■ What to do
Your response to the data below should hold nothing except the lines from the one containing "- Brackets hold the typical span" down to the one containing "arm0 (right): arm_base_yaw", reproduced exactly and without pictures.
___ Material to process
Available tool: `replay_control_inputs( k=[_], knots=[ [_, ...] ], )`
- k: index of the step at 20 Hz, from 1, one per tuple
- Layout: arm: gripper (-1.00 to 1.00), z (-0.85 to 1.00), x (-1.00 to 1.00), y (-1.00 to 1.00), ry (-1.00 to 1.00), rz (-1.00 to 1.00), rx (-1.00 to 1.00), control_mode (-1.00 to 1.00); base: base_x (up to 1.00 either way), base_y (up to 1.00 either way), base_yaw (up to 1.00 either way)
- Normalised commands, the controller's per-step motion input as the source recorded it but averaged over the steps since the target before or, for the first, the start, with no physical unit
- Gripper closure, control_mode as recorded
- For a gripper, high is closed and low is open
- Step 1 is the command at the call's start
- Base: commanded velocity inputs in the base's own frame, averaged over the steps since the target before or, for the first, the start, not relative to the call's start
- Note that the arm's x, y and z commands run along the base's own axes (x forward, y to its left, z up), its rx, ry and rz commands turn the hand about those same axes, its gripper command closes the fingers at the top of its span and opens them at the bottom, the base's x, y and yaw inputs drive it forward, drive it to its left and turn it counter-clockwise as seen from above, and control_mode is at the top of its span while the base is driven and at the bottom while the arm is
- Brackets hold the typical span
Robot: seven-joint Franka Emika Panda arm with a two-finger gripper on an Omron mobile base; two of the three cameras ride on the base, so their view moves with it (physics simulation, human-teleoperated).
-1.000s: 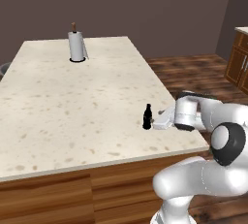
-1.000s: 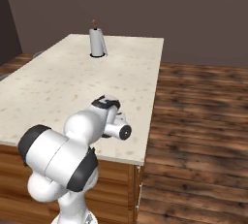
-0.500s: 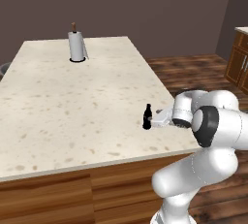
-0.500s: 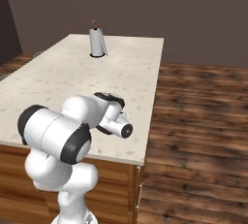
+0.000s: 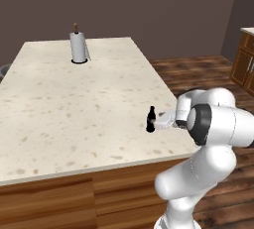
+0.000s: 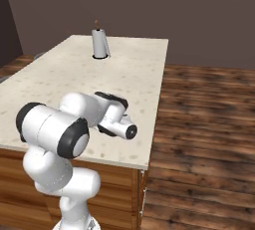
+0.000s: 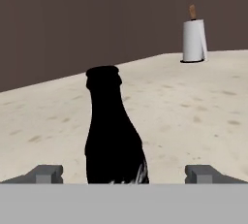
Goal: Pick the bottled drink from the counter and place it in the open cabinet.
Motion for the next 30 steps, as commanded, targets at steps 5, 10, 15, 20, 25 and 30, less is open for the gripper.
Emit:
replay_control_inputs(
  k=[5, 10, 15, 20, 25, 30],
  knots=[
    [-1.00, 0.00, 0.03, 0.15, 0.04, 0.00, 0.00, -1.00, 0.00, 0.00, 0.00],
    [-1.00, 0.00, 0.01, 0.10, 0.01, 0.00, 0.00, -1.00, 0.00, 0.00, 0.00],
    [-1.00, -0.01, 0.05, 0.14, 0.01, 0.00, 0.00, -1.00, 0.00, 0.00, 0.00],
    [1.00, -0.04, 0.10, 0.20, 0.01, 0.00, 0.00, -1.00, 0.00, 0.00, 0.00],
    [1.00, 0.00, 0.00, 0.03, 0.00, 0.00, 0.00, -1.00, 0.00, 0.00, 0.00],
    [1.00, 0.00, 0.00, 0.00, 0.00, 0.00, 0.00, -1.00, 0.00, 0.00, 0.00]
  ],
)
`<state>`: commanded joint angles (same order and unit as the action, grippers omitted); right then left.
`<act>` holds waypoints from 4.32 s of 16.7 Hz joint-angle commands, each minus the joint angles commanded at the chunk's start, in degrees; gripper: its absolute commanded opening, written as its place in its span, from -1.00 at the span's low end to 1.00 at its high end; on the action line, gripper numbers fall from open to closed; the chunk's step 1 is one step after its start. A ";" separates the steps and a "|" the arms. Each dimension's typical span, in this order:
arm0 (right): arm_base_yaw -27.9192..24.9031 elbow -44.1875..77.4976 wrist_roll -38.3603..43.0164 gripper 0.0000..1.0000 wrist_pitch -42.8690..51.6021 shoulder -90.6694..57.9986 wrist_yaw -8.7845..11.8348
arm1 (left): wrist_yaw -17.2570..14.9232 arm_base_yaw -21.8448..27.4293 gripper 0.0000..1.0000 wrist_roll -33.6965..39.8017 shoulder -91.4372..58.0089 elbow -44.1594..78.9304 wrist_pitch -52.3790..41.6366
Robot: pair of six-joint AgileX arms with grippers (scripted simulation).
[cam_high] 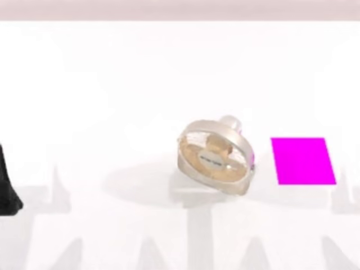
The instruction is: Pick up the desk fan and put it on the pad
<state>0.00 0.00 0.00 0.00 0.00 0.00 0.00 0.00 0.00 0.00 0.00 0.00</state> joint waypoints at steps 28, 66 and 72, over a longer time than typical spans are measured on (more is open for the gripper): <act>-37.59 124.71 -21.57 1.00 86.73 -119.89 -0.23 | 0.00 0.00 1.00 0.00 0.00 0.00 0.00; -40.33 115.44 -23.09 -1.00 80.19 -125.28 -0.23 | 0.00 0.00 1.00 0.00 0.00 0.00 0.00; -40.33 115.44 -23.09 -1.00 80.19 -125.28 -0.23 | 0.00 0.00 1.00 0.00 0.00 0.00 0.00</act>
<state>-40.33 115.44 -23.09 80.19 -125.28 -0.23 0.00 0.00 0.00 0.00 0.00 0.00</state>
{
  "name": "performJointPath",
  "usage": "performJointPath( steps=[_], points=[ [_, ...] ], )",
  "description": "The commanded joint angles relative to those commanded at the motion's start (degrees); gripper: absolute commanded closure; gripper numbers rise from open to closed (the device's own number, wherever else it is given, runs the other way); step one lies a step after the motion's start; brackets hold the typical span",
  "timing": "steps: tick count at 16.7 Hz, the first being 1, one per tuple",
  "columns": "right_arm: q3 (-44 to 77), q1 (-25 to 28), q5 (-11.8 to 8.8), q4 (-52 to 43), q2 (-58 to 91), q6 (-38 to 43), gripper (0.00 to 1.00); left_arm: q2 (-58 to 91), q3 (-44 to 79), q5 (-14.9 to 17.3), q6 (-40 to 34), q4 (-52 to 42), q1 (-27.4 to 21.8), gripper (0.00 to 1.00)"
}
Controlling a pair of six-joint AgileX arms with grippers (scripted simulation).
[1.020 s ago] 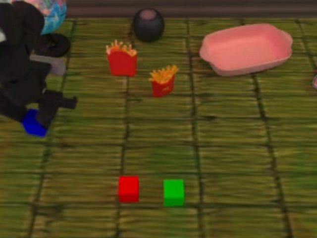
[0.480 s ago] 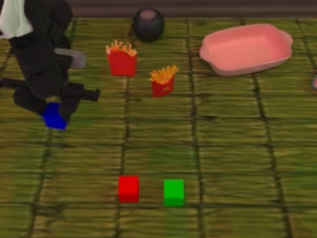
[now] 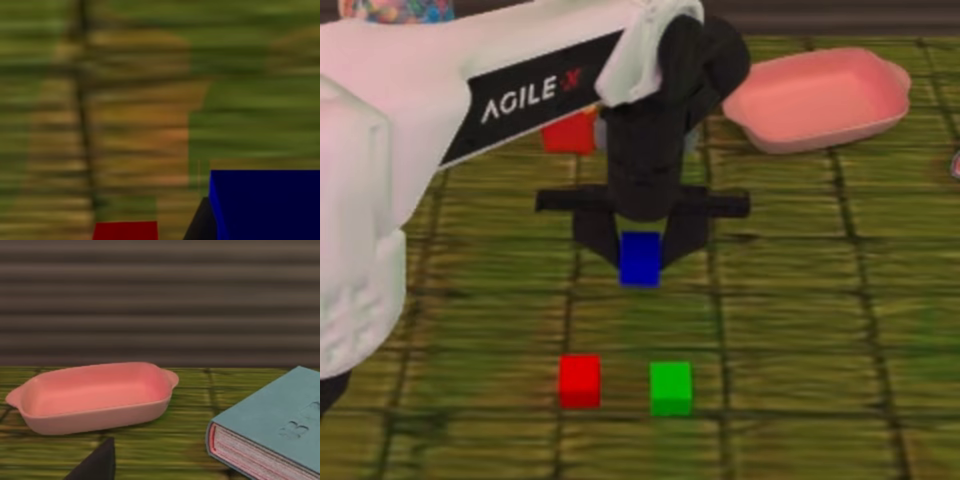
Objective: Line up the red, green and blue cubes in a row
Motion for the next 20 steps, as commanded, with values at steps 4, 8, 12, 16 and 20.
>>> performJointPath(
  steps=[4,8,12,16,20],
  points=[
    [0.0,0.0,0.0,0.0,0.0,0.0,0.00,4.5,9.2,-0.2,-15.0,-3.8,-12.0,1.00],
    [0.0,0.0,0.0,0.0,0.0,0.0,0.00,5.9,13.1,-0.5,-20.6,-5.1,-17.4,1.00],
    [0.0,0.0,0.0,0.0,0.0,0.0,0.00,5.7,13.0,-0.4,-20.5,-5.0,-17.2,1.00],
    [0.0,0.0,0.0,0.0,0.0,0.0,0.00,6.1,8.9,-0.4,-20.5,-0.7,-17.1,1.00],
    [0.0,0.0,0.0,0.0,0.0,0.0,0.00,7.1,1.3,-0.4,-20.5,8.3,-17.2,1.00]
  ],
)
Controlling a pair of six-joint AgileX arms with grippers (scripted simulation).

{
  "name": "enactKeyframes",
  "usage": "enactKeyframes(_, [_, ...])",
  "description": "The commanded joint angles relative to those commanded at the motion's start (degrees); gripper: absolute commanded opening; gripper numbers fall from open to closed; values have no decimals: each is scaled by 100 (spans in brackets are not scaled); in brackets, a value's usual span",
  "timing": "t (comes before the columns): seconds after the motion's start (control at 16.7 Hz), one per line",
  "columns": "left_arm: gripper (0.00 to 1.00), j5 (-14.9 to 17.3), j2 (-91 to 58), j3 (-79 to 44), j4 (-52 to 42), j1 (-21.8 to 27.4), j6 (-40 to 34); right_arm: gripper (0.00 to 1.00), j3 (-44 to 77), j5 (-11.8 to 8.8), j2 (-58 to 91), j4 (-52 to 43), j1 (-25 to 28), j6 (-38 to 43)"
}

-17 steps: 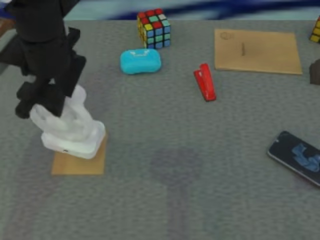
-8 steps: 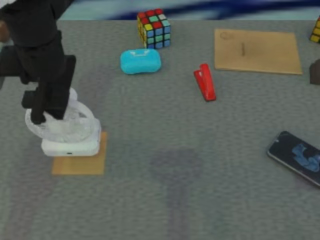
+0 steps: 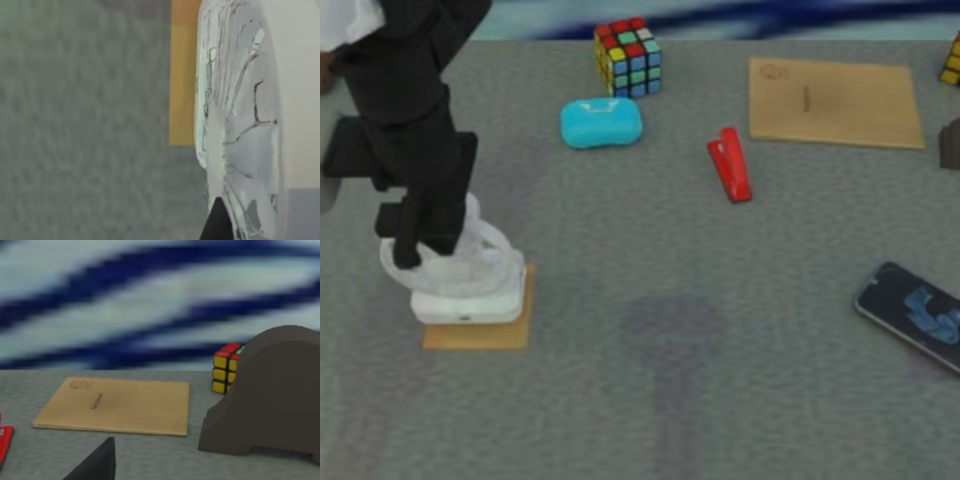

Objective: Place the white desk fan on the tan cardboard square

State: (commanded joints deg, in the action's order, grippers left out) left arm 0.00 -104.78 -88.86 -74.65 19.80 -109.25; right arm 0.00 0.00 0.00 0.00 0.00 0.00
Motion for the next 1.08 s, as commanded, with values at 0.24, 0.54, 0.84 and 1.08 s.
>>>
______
■ Answer for the task
- Brackets hold the typical span
Robot: seven-joint Franka Emika Panda arm with a two-finger gripper on an Omron mobile base; two of the three cameras ride on the base, so their view moves with it (physics simulation, human-teleoperated).
-1.000s: 
-1.000s: 
-0.500s: 
-0.500s: 
+0.000s: 
+0.000s: 
+0.000s: 
Goal: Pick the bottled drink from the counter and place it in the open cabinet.
Motion for the next 30 steps, as commanded, targets at steps 5, 10, 15, 20, 25 and 30, less is open for the gripper.
Emit:
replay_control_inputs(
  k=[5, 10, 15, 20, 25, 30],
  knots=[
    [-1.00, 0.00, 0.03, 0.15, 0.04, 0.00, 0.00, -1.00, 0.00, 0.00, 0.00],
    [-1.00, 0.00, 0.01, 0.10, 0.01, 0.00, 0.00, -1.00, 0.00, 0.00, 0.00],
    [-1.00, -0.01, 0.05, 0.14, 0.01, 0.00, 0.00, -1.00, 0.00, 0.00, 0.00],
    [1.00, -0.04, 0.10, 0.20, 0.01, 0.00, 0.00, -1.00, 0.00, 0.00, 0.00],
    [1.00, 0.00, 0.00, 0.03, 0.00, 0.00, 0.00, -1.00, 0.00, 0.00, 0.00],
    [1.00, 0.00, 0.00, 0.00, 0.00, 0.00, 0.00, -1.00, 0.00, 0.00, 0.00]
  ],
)
`<state>`: commanded joint angles (same order and unit as the action, grippers omitted); right then left.
`<act>` holds waypoints from 4.32 s of 16.7 Hz joint-angle commands, each minus the joint angles commanded at the chunk's start, in degrees; gripper: its absolute commanded opening, written as its place in its span, from -1.00 at the span's low end to 1.00 at its high end; on the action line, gripper numbers fall from open to closed; the chunk's step 1 is one step after its start. A ";" separates the steps and a "|" the arms. Each dimension's typical span, in this order:
arm0 (right): arm_base_yaw -27.9192..24.9031 elbow -44.1875..77.4976 wrist_roll -38.3603..43.0164 gripper 0.0000..1.0000 wrist_pitch -42.8690..51.6021 shoulder -90.6694..57.9986 wrist_yaw -8.7845..11.8348

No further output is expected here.